**Task requirements**
What lines in the material hold the string "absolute"? Return every one of them.
________________
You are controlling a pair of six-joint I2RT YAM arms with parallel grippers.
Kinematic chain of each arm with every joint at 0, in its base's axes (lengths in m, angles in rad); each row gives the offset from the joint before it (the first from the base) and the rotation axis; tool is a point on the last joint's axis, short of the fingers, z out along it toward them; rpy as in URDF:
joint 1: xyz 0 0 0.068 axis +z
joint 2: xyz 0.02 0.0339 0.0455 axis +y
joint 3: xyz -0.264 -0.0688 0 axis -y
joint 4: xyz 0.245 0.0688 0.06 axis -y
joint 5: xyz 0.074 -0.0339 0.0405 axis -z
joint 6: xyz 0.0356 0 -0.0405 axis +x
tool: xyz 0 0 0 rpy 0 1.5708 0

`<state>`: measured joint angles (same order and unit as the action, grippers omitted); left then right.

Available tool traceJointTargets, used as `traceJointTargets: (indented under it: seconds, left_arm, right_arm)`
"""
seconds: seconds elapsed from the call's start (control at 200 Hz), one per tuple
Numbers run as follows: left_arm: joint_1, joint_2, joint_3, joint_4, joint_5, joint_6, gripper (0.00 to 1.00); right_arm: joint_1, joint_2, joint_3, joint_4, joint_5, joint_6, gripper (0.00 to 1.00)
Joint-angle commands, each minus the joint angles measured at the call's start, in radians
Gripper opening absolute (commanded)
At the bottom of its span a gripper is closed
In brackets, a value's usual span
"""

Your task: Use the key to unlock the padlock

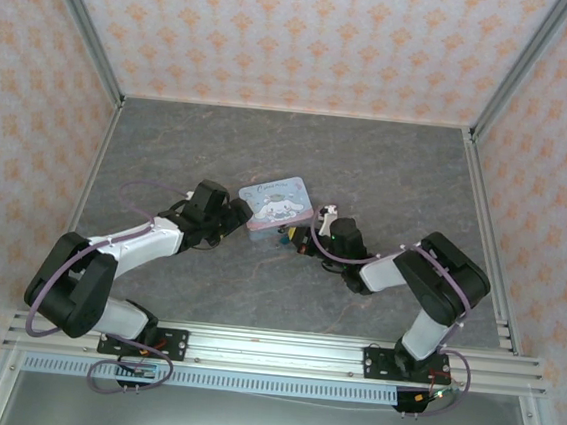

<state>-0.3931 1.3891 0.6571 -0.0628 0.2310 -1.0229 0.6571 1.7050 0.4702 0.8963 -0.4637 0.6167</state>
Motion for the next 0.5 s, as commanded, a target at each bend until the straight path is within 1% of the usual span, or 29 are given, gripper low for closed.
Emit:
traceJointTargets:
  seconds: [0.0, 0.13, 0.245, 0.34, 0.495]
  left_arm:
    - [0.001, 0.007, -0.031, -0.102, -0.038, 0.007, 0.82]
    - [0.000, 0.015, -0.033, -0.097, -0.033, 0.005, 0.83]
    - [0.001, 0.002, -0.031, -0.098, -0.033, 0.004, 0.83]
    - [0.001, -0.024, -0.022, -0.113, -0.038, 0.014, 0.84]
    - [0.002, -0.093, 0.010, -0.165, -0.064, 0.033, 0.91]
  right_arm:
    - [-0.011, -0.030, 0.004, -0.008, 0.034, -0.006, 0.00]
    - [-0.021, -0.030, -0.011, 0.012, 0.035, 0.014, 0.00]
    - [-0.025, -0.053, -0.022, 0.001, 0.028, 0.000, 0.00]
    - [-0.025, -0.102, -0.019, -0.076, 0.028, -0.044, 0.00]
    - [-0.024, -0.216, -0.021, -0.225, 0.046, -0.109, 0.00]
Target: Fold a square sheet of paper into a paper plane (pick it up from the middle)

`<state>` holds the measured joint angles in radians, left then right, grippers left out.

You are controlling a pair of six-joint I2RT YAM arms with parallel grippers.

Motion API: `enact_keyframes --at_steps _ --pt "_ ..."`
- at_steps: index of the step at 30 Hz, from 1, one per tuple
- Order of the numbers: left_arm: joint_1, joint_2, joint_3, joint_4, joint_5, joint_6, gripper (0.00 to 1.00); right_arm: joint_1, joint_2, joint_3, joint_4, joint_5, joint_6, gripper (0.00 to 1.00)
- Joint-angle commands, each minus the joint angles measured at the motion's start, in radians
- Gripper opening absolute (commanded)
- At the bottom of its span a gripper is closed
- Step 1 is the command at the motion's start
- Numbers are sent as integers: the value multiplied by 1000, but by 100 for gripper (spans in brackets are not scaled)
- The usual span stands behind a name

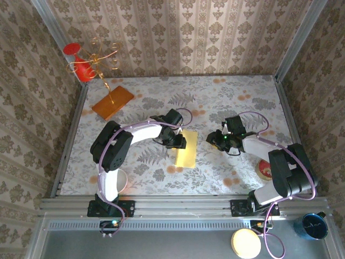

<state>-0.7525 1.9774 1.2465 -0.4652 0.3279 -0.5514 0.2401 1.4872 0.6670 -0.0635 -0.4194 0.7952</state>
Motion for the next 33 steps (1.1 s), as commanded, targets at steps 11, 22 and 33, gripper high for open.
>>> enact_keyframes --at_steps 11,22,33 --pt "-22 197 -62 -28 -74 -20 37 14 29 -26 80 -73 32 34" --pt "-22 215 -63 -35 -63 -19 38 88 78 -11 127 -107 45 31" --pt "-22 221 -67 -36 -67 -12 38 193 171 50 161 -114 71 18"
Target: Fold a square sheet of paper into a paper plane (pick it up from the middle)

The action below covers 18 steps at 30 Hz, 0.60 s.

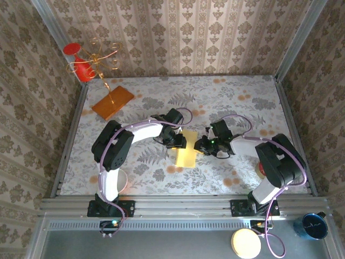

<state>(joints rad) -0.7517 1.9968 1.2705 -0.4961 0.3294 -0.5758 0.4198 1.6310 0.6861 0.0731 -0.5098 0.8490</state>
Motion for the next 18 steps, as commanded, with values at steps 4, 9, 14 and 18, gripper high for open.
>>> enact_keyframes --at_steps 4,9,14,18 --pt "-22 200 -95 -2 -66 16 38 32 62 60 19 -35 14 13" --pt "-22 200 -100 4 -66 20 37 39 100 84 -4 -31 5 10" --pt "-23 197 -100 4 -67 25 37 39 132 81 -41 -7 -16 9" --pt "-21 184 -104 1 -75 27 37 39 165 73 -94 18 -39 8"
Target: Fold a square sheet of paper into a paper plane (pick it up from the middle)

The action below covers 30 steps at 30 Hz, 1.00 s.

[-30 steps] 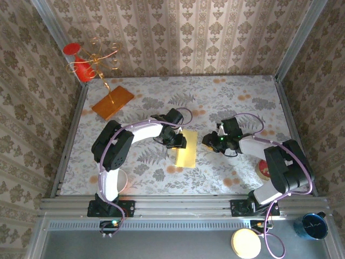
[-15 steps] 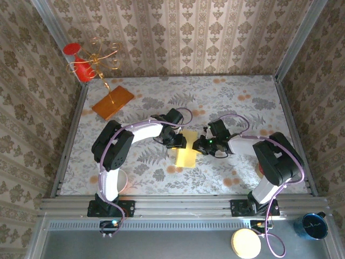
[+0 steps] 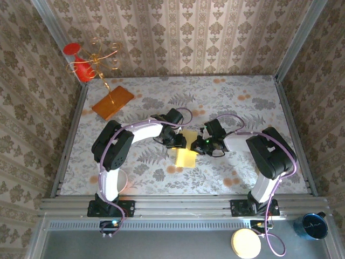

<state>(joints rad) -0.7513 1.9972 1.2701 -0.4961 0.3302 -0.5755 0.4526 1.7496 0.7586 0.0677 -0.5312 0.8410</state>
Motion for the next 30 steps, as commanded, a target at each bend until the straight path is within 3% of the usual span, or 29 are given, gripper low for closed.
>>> enact_keyframes --at_steps 1,5,12,16,22,30 --pt "-19 173 -104 1 -76 26 37 5 55 -2 -109 47 -44 8" --pt "5 94 -106 -2 -69 12 37 -4 94 4 -178 54 -105 7" --pt "121 -203 -131 10 -132 -49 43 -15 182 90 -290 2 -267 6" --pt "158 -308 -139 23 -97 -46 44 -17 202 135 -340 -4 -308 6" --pt "72 -289 -64 26 1 -45 35 -20 214 138 -354 11 -302 5" --pt "10 -170 -62 97 105 -161 19 -26 217 119 -343 23 -275 4"
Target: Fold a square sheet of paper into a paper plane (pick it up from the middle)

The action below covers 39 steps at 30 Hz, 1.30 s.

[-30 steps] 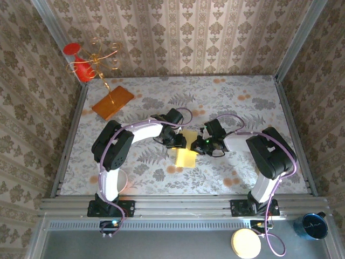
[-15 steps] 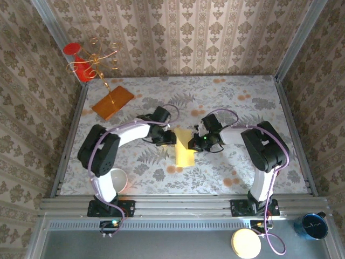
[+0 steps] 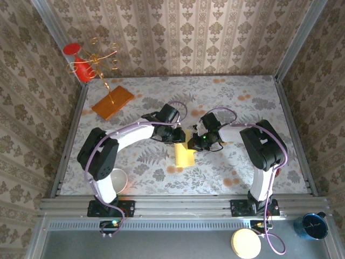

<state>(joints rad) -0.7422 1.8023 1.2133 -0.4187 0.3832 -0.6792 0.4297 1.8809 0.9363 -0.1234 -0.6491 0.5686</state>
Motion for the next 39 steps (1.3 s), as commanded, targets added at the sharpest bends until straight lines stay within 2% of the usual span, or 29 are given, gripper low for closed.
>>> enact_keyframes --at_steps 1,6,16,26,32,36,39 --pt "0 31 -9 26 60 -66 17 -3 87 -62 -150 141 2 4" --pt "-11 81 -8 43 132 -70 14 -3 89 -71 -134 132 15 3" --pt "14 114 -51 31 111 -44 10 -3 90 -73 -161 154 11 2" --pt "124 81 -205 39 91 27 10 -5 111 -89 -203 215 17 2" --pt "201 -26 -263 6 55 87 10 -5 109 -97 -211 233 20 2" --pt "161 -131 -230 48 76 100 10 -4 97 -94 -206 226 25 2" --pt "99 -136 -228 193 115 26 10 -5 95 -94 -203 223 30 2"
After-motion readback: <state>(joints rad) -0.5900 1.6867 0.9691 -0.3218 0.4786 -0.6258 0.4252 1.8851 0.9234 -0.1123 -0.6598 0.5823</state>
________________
**Exercise result**
Gripper opening absolute (commanded)
- Gripper opening absolute (commanded)

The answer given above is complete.